Sigo ascendiendo rodeada por una intensa luz. Mi gozo es incontenible.

Guillermo Gerardi

Cuento: La víbora en su escondrijo

El olor en el cuarto era insoportable. Olía a sudor, orina, mugre y moho. Olía a miedo. Olía a fiera acorralada.

Era noche cerrada. La habitación, en penumbras, apenas iluminada por la luz de la calle que se filtraba por la ventana. Detrás de la cortina espiaba una silueta agazapada. Su mano aprisionaba un revolver y, pese al calor del departamento, tiritaba. Llevaba treinta días encerrado. No se bañaba ni salía a buscar comida.

Lo apodaban Yarará, lo denunciaron sus víctimas. Disfrutaba torturando. Colaboró con fanatismo durante la dictadura y cuando finalizó logró desaparecer por un tiempo. Pero terminó preso junto a sus cómplices.
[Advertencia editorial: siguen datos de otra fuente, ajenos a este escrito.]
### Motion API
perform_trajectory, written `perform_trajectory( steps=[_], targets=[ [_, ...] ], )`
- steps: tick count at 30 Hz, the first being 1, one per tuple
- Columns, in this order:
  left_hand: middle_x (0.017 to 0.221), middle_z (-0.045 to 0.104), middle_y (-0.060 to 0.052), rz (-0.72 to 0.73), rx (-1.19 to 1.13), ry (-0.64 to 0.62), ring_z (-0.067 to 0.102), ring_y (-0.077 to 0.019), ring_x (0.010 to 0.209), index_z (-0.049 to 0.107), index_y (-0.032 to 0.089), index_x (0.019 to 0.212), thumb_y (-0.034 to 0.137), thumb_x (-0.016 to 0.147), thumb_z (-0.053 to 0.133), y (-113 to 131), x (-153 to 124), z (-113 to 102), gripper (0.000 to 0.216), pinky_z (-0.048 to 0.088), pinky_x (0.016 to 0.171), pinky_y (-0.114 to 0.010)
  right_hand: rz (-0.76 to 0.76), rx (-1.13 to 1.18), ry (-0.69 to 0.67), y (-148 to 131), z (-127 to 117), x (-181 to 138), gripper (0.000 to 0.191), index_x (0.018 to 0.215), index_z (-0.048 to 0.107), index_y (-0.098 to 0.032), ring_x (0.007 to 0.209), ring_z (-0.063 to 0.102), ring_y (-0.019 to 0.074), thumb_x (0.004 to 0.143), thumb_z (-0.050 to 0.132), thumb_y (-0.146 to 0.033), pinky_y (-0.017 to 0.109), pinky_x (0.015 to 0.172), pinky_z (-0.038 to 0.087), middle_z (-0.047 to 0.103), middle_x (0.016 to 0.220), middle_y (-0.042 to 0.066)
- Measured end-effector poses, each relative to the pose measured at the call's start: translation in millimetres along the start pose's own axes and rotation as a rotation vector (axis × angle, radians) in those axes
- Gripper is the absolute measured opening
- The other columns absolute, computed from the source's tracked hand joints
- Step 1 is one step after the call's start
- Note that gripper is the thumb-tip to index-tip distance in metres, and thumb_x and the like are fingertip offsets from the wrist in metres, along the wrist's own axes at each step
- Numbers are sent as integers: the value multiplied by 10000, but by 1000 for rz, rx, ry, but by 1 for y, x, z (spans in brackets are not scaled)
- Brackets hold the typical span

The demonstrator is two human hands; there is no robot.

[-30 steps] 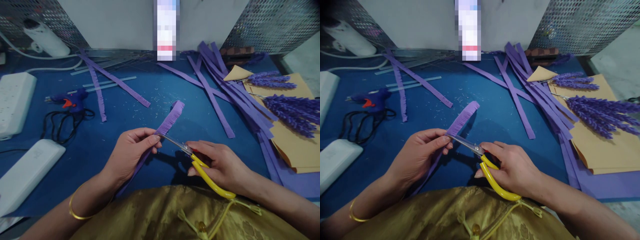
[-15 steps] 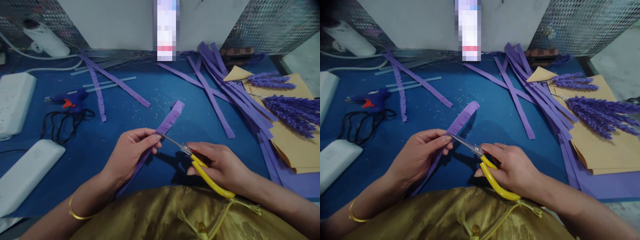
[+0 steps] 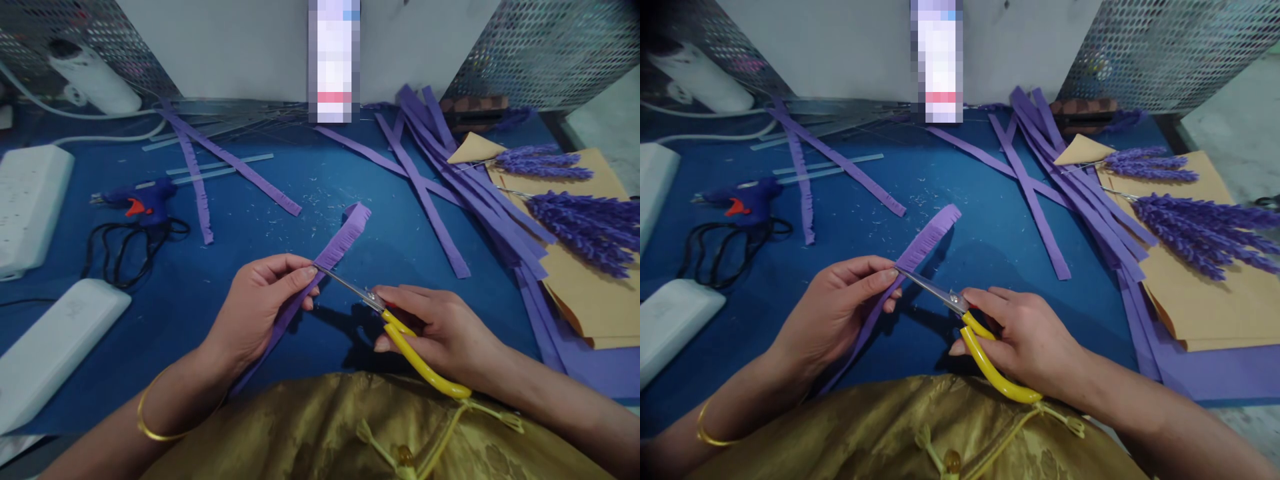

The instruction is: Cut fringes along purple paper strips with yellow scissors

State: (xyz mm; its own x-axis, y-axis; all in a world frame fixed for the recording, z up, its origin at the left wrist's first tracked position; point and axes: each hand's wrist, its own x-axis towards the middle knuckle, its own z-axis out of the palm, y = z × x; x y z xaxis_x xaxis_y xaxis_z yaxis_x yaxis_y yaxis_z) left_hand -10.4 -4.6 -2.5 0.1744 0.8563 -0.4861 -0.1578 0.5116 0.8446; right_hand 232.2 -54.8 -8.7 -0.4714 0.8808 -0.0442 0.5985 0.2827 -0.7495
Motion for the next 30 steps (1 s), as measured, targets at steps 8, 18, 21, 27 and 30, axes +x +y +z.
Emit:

Hizo un trato con el fiscal: si confesaba lo que sabía gozaría de prisión domiciliaria y tendría protección policial hasta el día del juicio. En el hall de entrada un uniformado vigilaba el acceso al edificio.
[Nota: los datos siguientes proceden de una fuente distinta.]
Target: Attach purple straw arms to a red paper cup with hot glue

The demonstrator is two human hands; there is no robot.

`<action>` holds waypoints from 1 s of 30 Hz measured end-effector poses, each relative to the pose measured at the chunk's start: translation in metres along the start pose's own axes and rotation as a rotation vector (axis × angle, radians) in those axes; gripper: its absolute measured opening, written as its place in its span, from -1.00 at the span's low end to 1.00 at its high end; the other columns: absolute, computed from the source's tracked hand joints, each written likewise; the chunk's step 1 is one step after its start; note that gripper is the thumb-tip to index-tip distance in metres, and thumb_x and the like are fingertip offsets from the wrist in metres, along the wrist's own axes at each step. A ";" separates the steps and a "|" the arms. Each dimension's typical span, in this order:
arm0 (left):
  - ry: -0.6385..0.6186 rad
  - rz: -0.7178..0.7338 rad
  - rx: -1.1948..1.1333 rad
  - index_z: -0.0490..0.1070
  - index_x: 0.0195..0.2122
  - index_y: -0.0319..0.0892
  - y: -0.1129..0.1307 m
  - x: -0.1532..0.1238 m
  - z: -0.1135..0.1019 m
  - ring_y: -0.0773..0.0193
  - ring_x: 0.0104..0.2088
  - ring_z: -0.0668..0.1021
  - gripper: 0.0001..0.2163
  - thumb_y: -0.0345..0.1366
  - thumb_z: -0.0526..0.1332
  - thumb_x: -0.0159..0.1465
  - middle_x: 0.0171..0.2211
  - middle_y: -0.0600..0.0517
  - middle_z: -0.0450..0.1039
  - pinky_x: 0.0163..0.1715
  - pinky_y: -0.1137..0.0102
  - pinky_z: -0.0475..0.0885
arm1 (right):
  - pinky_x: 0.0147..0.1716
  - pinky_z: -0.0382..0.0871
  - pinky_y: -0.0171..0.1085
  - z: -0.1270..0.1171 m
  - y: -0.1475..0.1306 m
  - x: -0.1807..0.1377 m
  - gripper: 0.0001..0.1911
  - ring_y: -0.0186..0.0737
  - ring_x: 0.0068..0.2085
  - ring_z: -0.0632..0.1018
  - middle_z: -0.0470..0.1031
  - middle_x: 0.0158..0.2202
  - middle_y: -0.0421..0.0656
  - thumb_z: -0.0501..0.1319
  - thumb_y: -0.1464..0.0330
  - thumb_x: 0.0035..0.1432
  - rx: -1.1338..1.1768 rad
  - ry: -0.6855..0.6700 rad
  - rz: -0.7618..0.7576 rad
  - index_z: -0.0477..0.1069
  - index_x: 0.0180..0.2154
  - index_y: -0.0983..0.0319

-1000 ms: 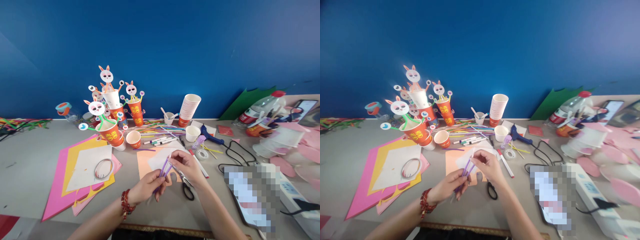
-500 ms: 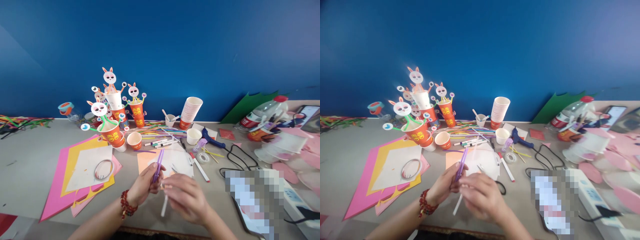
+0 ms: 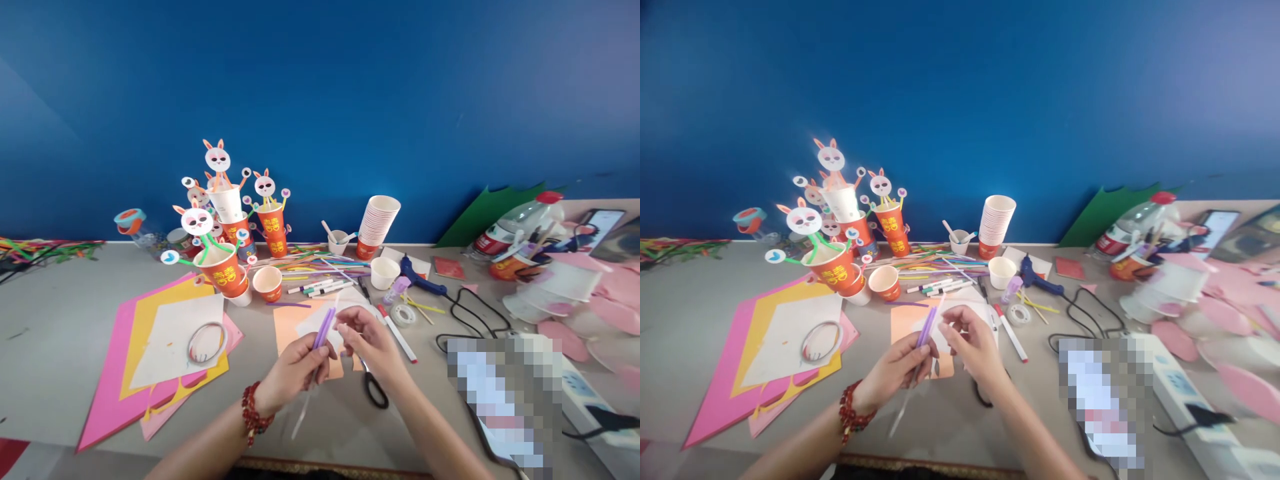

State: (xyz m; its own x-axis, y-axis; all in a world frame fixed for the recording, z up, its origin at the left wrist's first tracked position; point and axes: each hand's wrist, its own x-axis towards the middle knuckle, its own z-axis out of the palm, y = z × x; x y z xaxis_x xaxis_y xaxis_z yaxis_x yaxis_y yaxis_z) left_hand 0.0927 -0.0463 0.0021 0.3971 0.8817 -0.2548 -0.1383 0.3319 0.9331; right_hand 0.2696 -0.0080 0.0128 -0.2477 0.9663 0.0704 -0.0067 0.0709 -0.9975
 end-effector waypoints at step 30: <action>-0.068 0.004 -0.215 0.32 -0.28 -0.22 -0.010 -0.006 0.004 0.47 -0.77 0.32 -0.67 -0.03 0.04 0.38 -0.58 0.14 0.31 -0.80 0.55 0.16 | -0.58 0.20 -0.37 0.023 -0.006 0.005 -0.65 -0.42 -0.60 0.31 0.32 -0.57 -0.32 0.35 0.11 0.09 0.223 -0.162 0.144 0.32 -0.42 0.22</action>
State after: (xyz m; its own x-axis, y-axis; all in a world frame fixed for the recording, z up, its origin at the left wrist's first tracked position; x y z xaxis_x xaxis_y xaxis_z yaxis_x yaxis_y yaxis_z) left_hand 0.0955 -0.0563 -0.0042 0.4557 0.8609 -0.2264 -0.3271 0.3984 0.8569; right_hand 0.2461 -0.0099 0.0191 -0.4122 0.9093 -0.0563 -0.1686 -0.1368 -0.9761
Yarará estaba aterrorizado, sus cómplices amenazaron matarlo por delator antes que llegara a Tribunales. Miraba cada tanto hacia afuera. Su oído atento percibía sonidos amortiguados que venían del pasillo. Primero el quejido del ascensor subiendo. Se estremeció. Luego unos pasos leves. Se abrió una puerta. Después, nada. Giró lentamente y quedó de espaldas a la ventana. Junto a la entrada un hombre armado le apuntaba con su revolver. ¿Cómo demonios entró? No dudó, apretó el gatillo: bang. BANG.

El primer disparo hizo añicos, en la pared opuesta, el espejo que reflejaba su propia imagen. El segundo traspasó la ventana y lo arrojó de cara al piso. Un charco de sangre se extendió alrededor de su nuca perforada.

En la terraza de enfrente el killer desarmó el rifle, lo colocó en el estuche y comenzó a bajar la escalera.